What you need to do.
Please print exactly the lines from the line containing "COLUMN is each" through the end of the data, no more, and keep pictures out of the copy.
Data extract below:
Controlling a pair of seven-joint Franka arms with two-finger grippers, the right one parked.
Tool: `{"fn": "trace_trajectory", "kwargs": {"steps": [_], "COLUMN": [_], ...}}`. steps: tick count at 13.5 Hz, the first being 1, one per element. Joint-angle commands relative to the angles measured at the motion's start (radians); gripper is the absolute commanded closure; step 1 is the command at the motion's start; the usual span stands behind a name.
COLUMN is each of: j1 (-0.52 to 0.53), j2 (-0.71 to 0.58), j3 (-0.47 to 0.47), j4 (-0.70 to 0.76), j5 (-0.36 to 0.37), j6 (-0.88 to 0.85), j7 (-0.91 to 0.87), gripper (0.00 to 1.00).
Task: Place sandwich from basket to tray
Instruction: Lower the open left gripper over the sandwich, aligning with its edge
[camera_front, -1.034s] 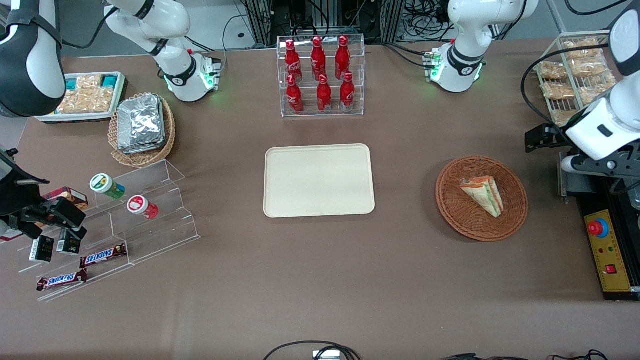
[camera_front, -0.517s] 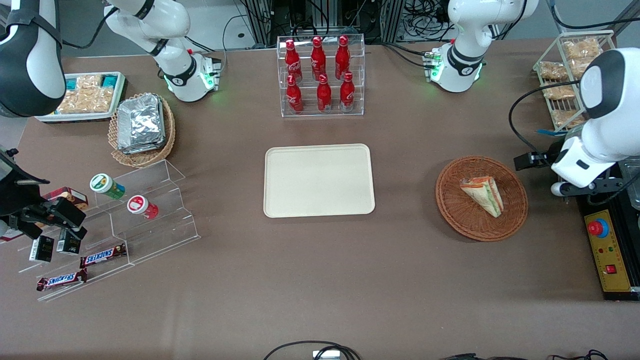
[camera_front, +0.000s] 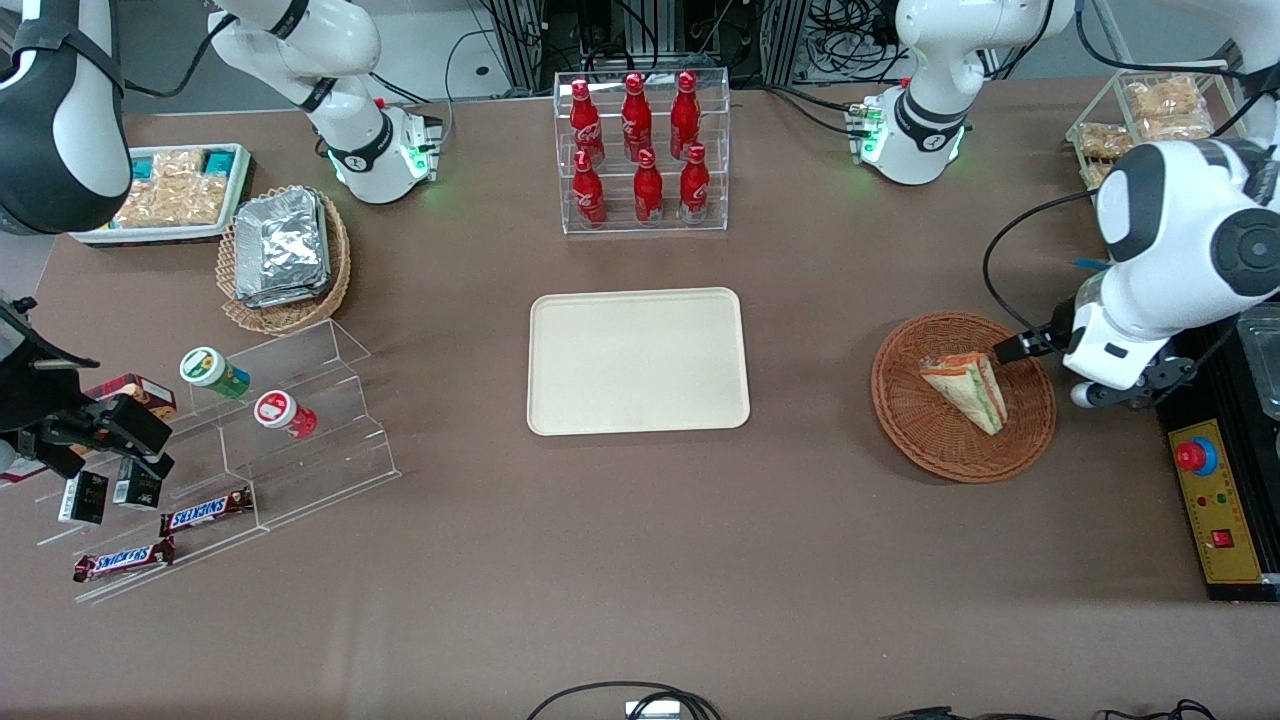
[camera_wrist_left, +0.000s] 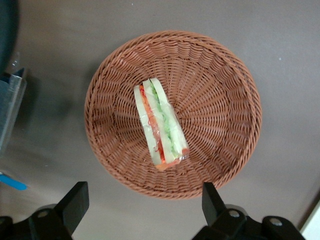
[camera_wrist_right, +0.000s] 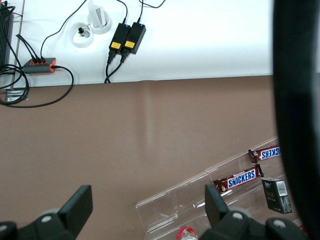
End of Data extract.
Written answer.
COLUMN is each of: j1 (-0.52 to 0.53), j2 (-0.71 to 0.58), j3 (-0.47 to 0.47), j4 (-0.70 to 0.76), j5 (-0.36 to 0.37), j6 (-0.88 to 0.85), j7 (-0.91 to 0.87), gripper (0.00 to 1.00).
Task: Place sandwich from basket to tray
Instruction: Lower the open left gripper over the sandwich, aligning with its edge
[camera_front, -1.034s] 
[camera_front, -0.517s] 
[camera_front, +0.000s] 
[camera_wrist_left, +0.000s] 
[camera_wrist_right, +0.000s] 

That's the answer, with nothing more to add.